Zonkey: A Hierarchical Diffusion Language Model with Differentiable Tokenization and Probabilistic Attention

Large language models (LLMs) have revolutionized natural language processing, yet they remain constrained by fixed, non-differentiable tokenizers like Byte Pair Encoding (BPE), which hinder end-to-end optimization and adaptability to noisy or domain-specific data. We introduce Zonkey, a hierarchical diffusion model that addresses these limitations through a fully trainable pipeline from raw characters to document-level representations.
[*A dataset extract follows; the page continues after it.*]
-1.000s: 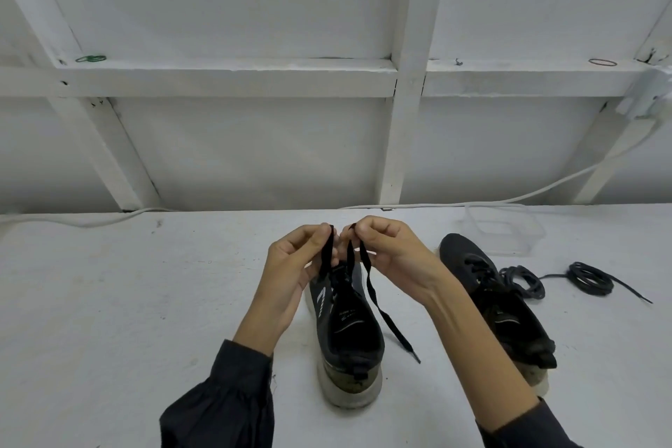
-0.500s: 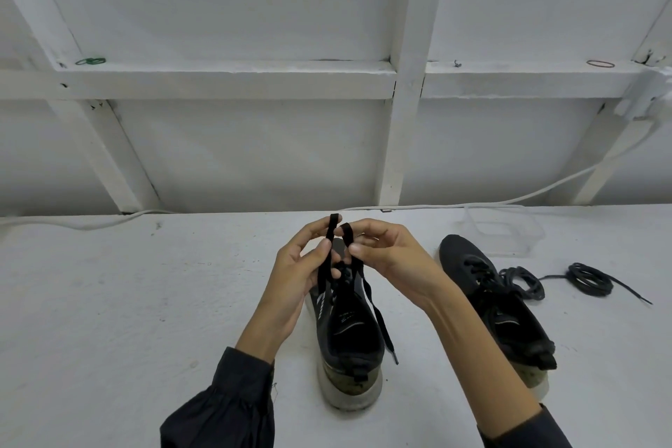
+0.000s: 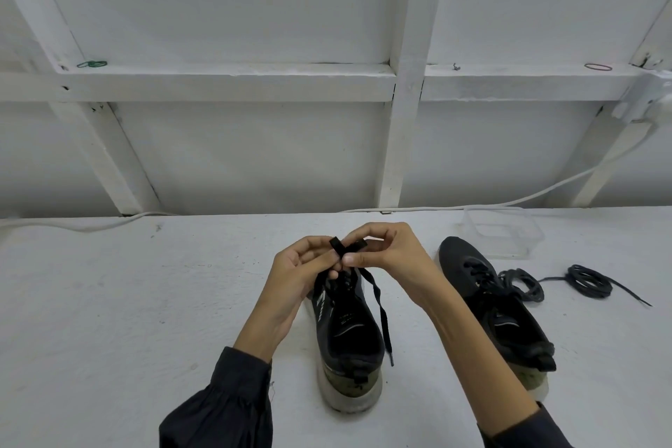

At its core is a differentiable tokenizer (Segment Splitter) that learns probabilistic beginning-of-sequence (BOS) decisions, enabling adaptive splits that emerge as linguistically meaningful (e.g., word boundaries at spaces, sentence starts at periods) without explicit supervision. This differentiability is enabled by our novel Probabilistic Attention mechanism, which incorporates position-specific existence probabilities to simulate soft masking over theoretically infinite sequences while preserving gradients. Sequences decay probabilistically rather than relying on end-of-sequence tokens, supporting variable-length outputs. Hierarchical levels compress sequences into higher abstractions (e.g., character n-grams to word-like vectors, then sentence-like), with reconstruction via our Denoising Diffusion Mixed Model (DDMM) for stable and efficient denoising in latent space. A Stitcher ensures overlap invariance across segments. Trained end-to-end on Wikipedia, Zonkey generates coherent, variable-length text from noise, demonstrating emergent hierarchies and promising qualitative alignment to data distributions compared to entropy-based learnable tokenizers. Our approach advances toward fully gradient-based LLMs, with potential for better domain adaptation and scalable generation. We release the source code for training and reproducing our experiments.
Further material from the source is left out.